* [What needs to be done]: Go through the listing below and repeat it exactly, dropping the pictures.

* [Data extract]:
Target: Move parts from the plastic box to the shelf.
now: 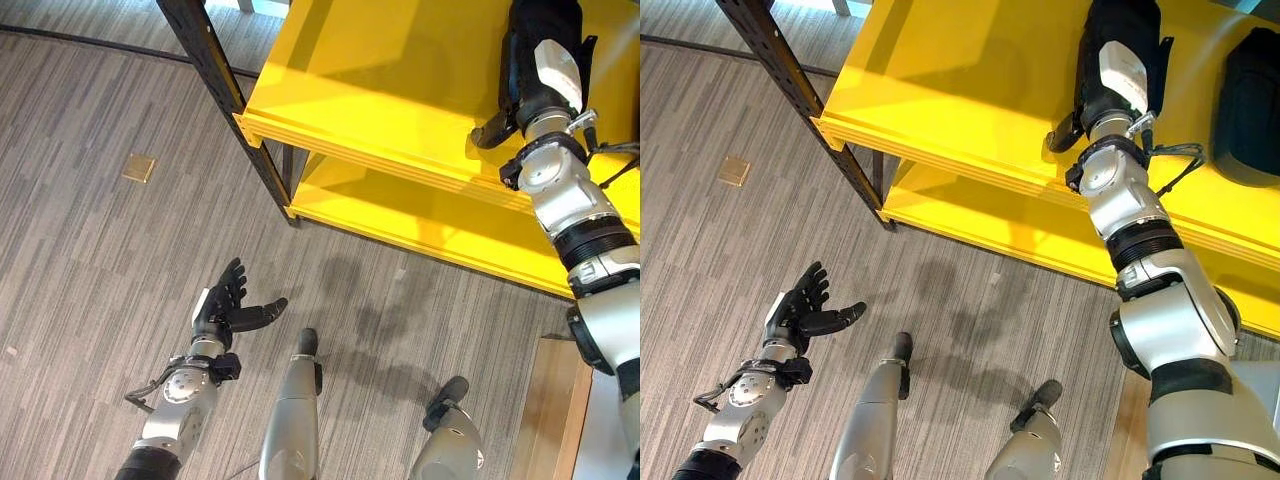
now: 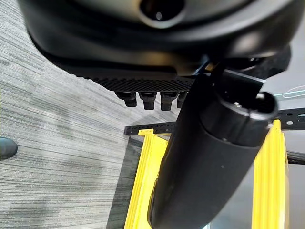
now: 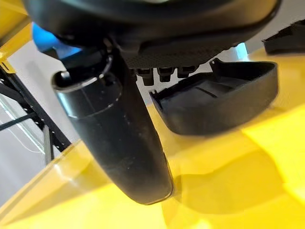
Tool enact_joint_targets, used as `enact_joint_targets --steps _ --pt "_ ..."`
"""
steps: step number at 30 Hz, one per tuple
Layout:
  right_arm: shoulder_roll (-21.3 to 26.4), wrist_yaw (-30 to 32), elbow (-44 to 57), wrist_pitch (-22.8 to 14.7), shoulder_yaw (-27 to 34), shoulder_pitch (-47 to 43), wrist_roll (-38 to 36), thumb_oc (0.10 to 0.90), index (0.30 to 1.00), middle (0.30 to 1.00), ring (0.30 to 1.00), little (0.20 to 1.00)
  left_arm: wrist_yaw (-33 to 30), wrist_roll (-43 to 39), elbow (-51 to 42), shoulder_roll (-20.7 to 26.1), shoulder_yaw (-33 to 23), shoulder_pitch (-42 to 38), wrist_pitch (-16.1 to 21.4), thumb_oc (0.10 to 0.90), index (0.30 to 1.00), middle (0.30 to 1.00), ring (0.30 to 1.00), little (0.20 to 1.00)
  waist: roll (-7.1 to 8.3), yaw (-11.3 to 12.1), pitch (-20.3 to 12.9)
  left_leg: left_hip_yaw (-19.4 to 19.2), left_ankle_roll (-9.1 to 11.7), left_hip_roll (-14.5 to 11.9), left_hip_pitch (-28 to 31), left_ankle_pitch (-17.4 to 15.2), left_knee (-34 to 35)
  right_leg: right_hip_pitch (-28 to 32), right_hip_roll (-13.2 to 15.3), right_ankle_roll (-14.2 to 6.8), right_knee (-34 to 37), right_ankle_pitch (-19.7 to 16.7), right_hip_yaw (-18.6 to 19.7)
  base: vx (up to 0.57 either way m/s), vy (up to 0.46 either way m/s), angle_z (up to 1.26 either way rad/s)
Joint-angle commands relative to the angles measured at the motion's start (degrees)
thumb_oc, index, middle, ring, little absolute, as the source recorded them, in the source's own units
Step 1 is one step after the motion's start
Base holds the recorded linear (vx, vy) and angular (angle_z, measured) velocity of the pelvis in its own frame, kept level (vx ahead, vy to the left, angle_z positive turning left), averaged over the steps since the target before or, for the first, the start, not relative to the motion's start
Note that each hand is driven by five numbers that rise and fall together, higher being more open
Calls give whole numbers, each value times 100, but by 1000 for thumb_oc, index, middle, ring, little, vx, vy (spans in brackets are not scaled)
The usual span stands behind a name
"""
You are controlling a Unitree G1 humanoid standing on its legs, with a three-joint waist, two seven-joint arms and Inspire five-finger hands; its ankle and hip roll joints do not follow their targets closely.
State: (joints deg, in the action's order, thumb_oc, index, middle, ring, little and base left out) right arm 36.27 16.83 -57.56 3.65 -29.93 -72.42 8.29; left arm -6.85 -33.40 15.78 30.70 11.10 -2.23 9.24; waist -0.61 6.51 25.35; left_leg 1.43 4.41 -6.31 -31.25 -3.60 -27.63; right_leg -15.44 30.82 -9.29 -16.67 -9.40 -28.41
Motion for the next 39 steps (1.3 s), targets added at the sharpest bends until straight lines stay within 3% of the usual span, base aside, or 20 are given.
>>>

* [Response to the task]:
Target: Move parts from the plastic box to the shelf.
now: 
now: 
now: 
Tool enact_joint_targets, used as `enact_joint_targets --steps _ --pt "_ ..."`
"""
steps: step number at 30 Hz, one per tuple
Layout:
  right_arm: shoulder_roll (-21.3 to 26.4), wrist_yaw (-30 to 32), elbow (-44 to 57), wrist_pitch (-22.8 to 14.7), shoulder_yaw (-27 to 34), shoulder_pitch (-47 to 43), wrist_roll (-38 to 36), thumb_oc (0.10 to 0.90), index (0.30 to 1.00), middle (0.30 to 1.00), ring (0.30 to 1.00), little (0.20 to 1.00)
  left_arm: wrist_yaw (-33 to 30), wrist_roll (-43 to 39), elbow (-51 to 42), shoulder_roll (-20.7 to 26.1), shoulder_yaw (-33 to 23), shoulder_pitch (-42 to 38), wrist_pitch (-16.1 to 21.4), thumb_oc (0.10 to 0.90), index (0.30 to 1.00), middle (0.30 to 1.00), ring (0.30 to 1.00), little (0.20 to 1.00)
  waist: roll (-7.1 to 8.3), yaw (-11.3 to 12.1), pitch (-20.3 to 12.9)
  left_leg: left_hip_yaw (-19.4 to 19.2), left_ankle_roll (-9.1 to 11.7), left_hip_roll (-14.5 to 11.9), left_hip_pitch (-28 to 31), left_ankle_pitch (-17.4 to 15.2), left_knee (-34 to 35)
  right_leg: right_hip_pitch (-28 to 32), right_hip_roll (-13.2 to 15.3), right_ankle_roll (-14.2 to 6.8), right_knee (-34 to 37), right_ankle_pitch (-19.7 to 16.7), right_hip_yaw (-18.6 to 19.7)
  base: vx (up to 0.57 either way m/s), vy (up to 0.46 either way m/s), angle_z (up to 1.26 either way rad/s)
Joint-angle commands relative to the angles measured at the motion's start (degrees)
thumb_oc, index, middle, ring, little absolute, as the source recorded them, in the source's own units
Step 1 is one step after the motion's start
Base holds the recorded linear (vx, vy) and angular (angle_z, measured) velocity of the pelvis in its own frame, kept level (vx ahead, vy to the left, angle_z positive turning left), averaged over the steps since the target before or, for the first, the start, not relative to the motion's start
Note that each hand is driven by five numbers that rise and fall together, higher being more open
Calls give whole numbers, each value times 100, but by 1000 for thumb_oc, index, middle, ring, little, vx, vy (spans in brackets are not scaled)
The usual span stands behind a name
"""
You are controlling a Unitree G1 humanoid standing on its legs, with a three-joint waist, two seven-joint arms and Inspire five-finger hands; its ankle and hip roll joints do not follow their targets closely.
State: (joints deg, in the action's order, thumb_oc, index, middle, ring, little and base left out) right arm 36.27 16.83 -57.56 3.65 -29.93 -72.42 8.29; left arm -6.85 -33.40 15.78 30.70 11.10 -2.23 9.24; waist -0.61 6.51 25.35; left_leg 1.43 4.41 -6.31 -31.25 -3.60 -27.63; right_leg -15.44 30.82 -9.29 -16.67 -9.40 -28.41
Motion for the next 39 steps (1.3 s), targets added at the sharpest bends until straight lines stay within 3% of the usual span, base aside, or 20 are given.
>>>

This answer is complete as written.